Problem statement —
When the string "phrase" occurs in a line of the records, show that line.

Excerpted records —

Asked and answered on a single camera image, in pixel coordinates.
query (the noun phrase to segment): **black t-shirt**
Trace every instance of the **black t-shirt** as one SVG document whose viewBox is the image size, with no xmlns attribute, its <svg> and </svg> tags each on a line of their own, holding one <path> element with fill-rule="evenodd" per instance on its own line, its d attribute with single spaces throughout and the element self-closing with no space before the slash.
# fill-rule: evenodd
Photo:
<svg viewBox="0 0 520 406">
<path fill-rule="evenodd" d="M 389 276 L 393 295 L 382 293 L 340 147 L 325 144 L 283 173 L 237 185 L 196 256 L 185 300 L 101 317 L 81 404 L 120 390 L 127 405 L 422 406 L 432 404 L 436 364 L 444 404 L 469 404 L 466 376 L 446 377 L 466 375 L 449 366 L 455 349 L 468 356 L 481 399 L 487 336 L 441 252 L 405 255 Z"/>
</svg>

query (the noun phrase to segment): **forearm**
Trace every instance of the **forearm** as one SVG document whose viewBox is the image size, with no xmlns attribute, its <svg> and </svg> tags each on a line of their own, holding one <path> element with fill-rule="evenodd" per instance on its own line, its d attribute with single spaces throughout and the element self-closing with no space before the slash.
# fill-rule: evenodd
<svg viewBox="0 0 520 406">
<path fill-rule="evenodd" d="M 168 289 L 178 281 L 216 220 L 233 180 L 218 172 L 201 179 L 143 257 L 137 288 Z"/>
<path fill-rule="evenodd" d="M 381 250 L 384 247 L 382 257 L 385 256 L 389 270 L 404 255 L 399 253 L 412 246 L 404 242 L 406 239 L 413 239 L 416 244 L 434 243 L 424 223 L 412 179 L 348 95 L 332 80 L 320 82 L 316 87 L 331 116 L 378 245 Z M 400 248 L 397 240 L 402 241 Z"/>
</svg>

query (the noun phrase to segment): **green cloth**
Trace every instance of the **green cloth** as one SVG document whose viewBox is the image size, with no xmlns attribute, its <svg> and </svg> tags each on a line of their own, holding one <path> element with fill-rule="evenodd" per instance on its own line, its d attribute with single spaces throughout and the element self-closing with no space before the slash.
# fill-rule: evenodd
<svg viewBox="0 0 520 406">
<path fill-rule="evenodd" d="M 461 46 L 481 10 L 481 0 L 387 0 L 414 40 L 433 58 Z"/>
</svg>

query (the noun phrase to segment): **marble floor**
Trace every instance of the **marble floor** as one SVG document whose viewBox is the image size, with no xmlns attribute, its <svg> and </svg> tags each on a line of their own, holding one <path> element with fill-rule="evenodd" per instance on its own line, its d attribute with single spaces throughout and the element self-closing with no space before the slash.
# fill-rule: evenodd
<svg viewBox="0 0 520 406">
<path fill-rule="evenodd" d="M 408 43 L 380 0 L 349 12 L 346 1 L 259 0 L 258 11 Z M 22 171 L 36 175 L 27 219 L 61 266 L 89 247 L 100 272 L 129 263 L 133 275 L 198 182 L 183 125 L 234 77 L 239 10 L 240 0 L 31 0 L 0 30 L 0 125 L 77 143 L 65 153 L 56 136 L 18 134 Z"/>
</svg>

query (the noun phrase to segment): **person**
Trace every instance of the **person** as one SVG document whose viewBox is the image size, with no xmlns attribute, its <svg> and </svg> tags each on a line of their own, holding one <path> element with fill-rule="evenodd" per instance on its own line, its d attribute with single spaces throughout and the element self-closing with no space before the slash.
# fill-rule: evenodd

Task answer —
query (the noun phrase to segment): **black t-shirt**
query (the noun phrase to segment): **forearm**
query (the noun phrase to segment): **green cloth**
query (the noun phrase to segment): **marble floor**
query (the noun phrase to segment): **person**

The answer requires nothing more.